5. A question might arise whether even assuming that the re-writing of the award on fresh stamp paper and getting it duly registered by four of the arbitrators is a ministerial act, the death of the 5th arbitrator does not affect the validity of the latter stamped and registered document.

Sri Gopalakrishnayya relied on the decision of the Privy Council in Firm Gokal Chand Jagan Nath v. Firm Nandram Das Atma Ram, AIR 1938 PC 292. It was held by Lord Wright, construing the provisions of Order XLI Rule 31 C.P.C. that if after the delivery of judgment in open Court, one Judge went on leave without signing the judgment, the judgment is not invalid in law. His Lordship held that Order XLI Rule 31 C.P.C. does not say that if its requirements were not complied with, the judgment should be a nullity. It was held that the defect was merely an irregularity. Order XLI Rule 31 C.P.C. provides that the judgment of the appellate Court shall be in writing and shall state the points mentioned therein and shall bear the date on which it is pronounced and shall be signed by the Judge or Judges concurring therein.

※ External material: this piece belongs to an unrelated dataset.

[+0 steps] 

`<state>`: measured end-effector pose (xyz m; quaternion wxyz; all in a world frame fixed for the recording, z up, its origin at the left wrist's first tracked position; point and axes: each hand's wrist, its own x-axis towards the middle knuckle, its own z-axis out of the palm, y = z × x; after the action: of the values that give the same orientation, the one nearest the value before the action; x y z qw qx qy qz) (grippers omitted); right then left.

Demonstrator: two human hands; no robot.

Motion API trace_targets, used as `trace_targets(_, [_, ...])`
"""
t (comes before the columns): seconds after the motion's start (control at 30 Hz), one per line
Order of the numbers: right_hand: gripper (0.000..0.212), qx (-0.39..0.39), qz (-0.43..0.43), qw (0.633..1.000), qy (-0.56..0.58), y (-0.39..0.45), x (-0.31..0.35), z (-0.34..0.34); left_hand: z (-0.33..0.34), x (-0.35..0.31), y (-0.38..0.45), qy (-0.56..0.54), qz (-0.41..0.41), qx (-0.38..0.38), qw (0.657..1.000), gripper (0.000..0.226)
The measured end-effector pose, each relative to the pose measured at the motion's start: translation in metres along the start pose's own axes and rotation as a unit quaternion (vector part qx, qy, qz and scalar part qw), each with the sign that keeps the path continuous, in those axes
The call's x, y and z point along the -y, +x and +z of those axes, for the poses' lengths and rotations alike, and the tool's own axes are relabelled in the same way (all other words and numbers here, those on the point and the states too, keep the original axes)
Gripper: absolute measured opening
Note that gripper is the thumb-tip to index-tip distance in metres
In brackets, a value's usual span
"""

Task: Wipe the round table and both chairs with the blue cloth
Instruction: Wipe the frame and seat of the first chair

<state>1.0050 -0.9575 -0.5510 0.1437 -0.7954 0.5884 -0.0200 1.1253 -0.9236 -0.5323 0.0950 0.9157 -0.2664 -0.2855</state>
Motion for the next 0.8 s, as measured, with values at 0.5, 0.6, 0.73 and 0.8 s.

So far as Section 14(2) of the Arbitration Act is concerned, there is no provision like Order XLI Rule 30 C.P.C., that it should be pronounced. It clearly provides that where the arbitrators or umpire have made their award, they shall sign it and shall give notice in writing to the parties of the making and signing thereof and of the amount of fees and charges payable in respect of the arbitration and award. If the document dated 21-5-1956 is to be regarded as the award, it is not signed by all the five arbitrators to whom they referred the dispute for arbitration.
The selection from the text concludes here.